Partners with AS will also need to work on understanding how a partner views the world in order to ensure that the partner’s needs are met. Promoting understanding in the relationship can help the couple recognize when important supports are needed and when each person may require some “alone time”.
Understanding also requires partners to recognize that there are certain aspects of their marriage that may not be as fulfilling. For instance, most neurotypical women want their husbands to respond to their feelings. Partners with AS may not be adept at picking up on social cues indicative of a spouse’s mood. As such, the NT partner may find this aspect of the relationship frustrating.

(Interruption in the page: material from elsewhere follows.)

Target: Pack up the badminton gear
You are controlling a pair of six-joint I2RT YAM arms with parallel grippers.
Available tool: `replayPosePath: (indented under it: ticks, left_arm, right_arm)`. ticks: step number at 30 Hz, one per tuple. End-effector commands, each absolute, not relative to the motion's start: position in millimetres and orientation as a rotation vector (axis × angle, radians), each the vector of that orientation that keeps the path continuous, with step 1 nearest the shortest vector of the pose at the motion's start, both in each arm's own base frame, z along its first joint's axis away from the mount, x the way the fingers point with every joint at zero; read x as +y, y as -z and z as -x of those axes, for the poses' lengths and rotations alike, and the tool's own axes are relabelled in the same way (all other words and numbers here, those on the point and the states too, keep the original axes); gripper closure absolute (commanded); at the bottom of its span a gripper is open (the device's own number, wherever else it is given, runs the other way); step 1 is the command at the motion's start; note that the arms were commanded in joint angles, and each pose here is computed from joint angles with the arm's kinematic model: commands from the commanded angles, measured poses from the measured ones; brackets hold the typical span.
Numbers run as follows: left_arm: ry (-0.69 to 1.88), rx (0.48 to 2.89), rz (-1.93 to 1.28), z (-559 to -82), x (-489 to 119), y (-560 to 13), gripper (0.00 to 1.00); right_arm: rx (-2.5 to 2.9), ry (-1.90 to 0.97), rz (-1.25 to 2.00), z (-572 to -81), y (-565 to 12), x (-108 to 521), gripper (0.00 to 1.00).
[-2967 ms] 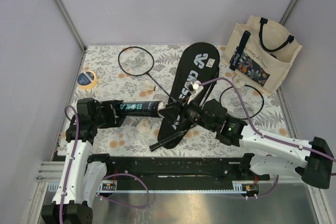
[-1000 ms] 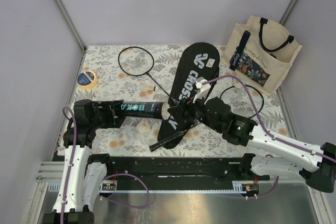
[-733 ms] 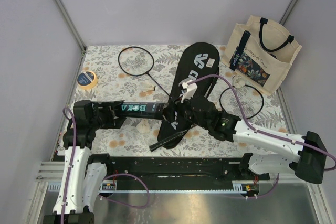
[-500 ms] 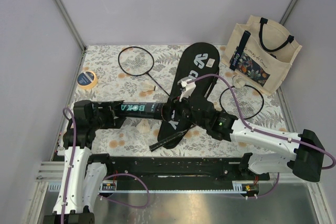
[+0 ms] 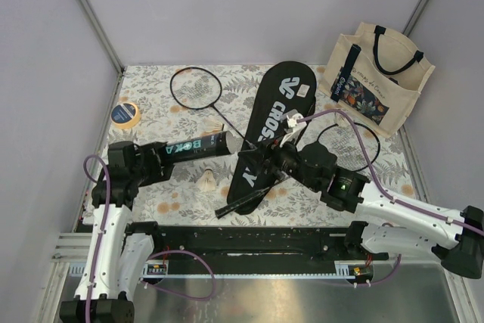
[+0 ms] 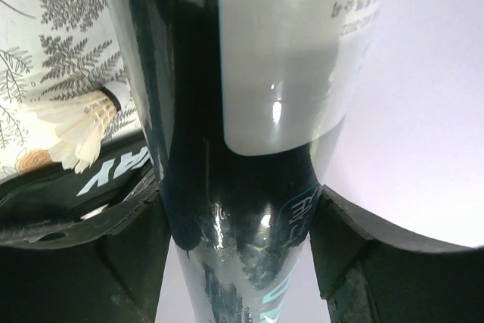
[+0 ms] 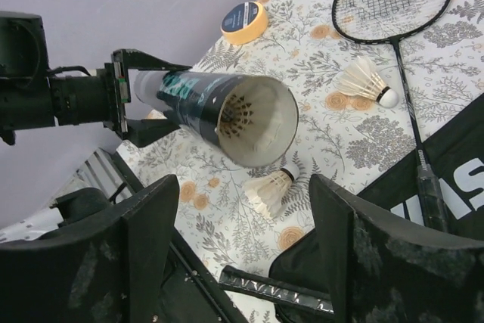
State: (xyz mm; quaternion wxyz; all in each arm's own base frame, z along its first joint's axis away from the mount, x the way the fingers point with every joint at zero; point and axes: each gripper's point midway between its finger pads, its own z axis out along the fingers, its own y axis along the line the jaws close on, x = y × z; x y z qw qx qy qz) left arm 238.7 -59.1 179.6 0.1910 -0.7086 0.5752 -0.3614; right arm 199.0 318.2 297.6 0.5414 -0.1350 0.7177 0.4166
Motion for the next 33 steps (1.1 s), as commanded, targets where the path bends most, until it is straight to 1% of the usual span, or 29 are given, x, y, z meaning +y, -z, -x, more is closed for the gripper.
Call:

By promoting an environment of understanding, partners can recognize their limitations and the limitations of their spouses. This can go a long way toward reducing frustration and improving the marriage.
Also integral to marriage for individuals with Asperger’s is building commitment. Once understanding has been forged, marriage partners need to recognize that the challenges of AS will have a direct impact on the relationship. This realization should serve as the foundation for creating commitment between partners.
It is as if both partners need to confirm that they are aware of the difficulties caused by AS and must affirm their willingness to work through these issues. By creating this foundation for commitment, couples should be able to cope with problems that arise in the marriage that are directly related to AS.
Focus on Strengths
Much of the conflict that arises in AS marriages stems from perceptions of one partner regarding what they believe they are missing in the relationship. Drawing on the example provided earlier, NT women may become frustrated because they believe that they are not getting the support that they need from their partners.
While these feelings are valid, the female partner may be better suited to focus on the strengths of her partner and what her partner brings to the relationship. When these issues become the focus of attention, strengths can be used as the basis for fortifying the relationship.
For parents of young children with AS or young adults with the condition, marriage should not be viewed as an impractical goal. Rather, the challenges of marriage must be recognized and addressed just like any other problems that arise for a couple.
By recognizing that love, intimacy, and marriage are possible, parents of children with AS can embrace the potential for their children to live fulfilling lives as married adults. While marriage for individuals with AS is not without its challenges it is not as impossible as many people believe.